Niente in tutta la Scrittura è più chiaro del suo insegnamento riguardo allo spirito malvagio. Se non è una realtà personale, la parola di Dio non serve a nulla. Il suo libero arbitrio è strettamente intrecciato con il peccato originale del primo uomo, così come strettamente intrecciato con la rettitudine stabilita del secondo uomo; essa costituisce infatti parte integrante del grande tutto, che se tentiamo di strappare, le difficoltà ci attanagliano molto più spaventose di qualsiasi altra cosa coinvolta nella stessa dottrina così messa in discussione.
I. Raccogliendo quindi la testimonianza della Scrittura riguardo a Satana, impariamo dalle labbra di nostro Signore che non dimorava nella verità. Era uno di quegli esseri spirituali creati, come noi, nell'amore e vivendo nell'amore di Dio. In questo amore, sorgente di ogni essere cosciente spirituale, non ha dimorato. Tutto il male è personale, risiede in una persona e scaturisce dalla volontà di una persona. E in ogni persona simile il peccato, il male, è una caduta, una perversione dell'ordine e della bellezza precedenti, non in alcun modo una disposizione della creazione originaria.
II. Il peccato, in questo spirito, non era il risultato della debolezza, né la distorsione di un essere limitato, che cercava di fuggire nella libertà. Era potente, nobile e libero. Dalla sua stessa altezza, dalla sua eminenza spirituale, furono costituiti quegli elementi che, una volta avvenuta la perversione, divennero i poteri e i materiali della sua azione malvagia. Il peccato non scaturisce dal corpo, né da nessuna delle parti subordinate della nostra stessa natura, ma è opera dello spirito stesso, la nostra parte più alta e distintiva, sorge nella radice e nel nucleo stesso del nostro essere immortale e responsabile.
III. Tutto il peccato è nella sua natura una e la stessa cosa, sia negli esseri puramente spirituali sia in noi uomini, che siamo sia spirituali che corporei; è una caduta dall'amore di Dio e degli altri nell'amore di sé. E per questo motivo gli spiriti caduti sono eternamente tormentati; credono che ci sia un solo Dio e tremano davanti a Lui come loro Nemico, diffidando perversamente del Suo amore e opponendosi disperatamente alla Sua volontà.
H. Alford, Sermoni della Cappella del Quebec, vol. iv., pag. 68.

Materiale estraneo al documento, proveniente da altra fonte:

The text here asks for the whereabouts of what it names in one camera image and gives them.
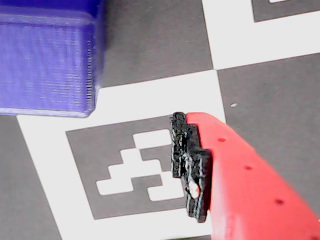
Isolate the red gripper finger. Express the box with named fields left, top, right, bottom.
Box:
left=169, top=111, right=320, bottom=240

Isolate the blue cube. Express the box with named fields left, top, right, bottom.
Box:
left=0, top=0, right=105, bottom=118

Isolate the black white marker board mat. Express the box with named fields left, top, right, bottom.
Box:
left=0, top=0, right=320, bottom=240

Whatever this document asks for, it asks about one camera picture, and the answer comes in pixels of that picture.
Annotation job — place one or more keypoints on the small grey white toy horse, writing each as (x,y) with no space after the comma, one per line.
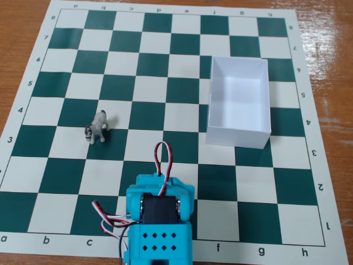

Riferimenti: 1 Giovanni 3:8 . Spurgeon, Sermoni, vol. xxix., n. 1728; W. Landels, Pulpito del mondo cristiano, vol. vii., p. 376. 1 Giovanni 3:9 . JB Heard, Ibid., vol. ix., pag. 158. 1 Giovanni 3:10 .
FE Paget, Sermoni per occasioni speciali, p. 89. 1 Giovanni 3:13 . J. Keble, Sermoni per le domeniche dopo la Trinità, Parte I., p. 42. 1 Giovanni 3:13 ; 1 Giovanni 3:14 . HC Leonard, Pulpito del mondo cristiano, vol. i., pag. 160.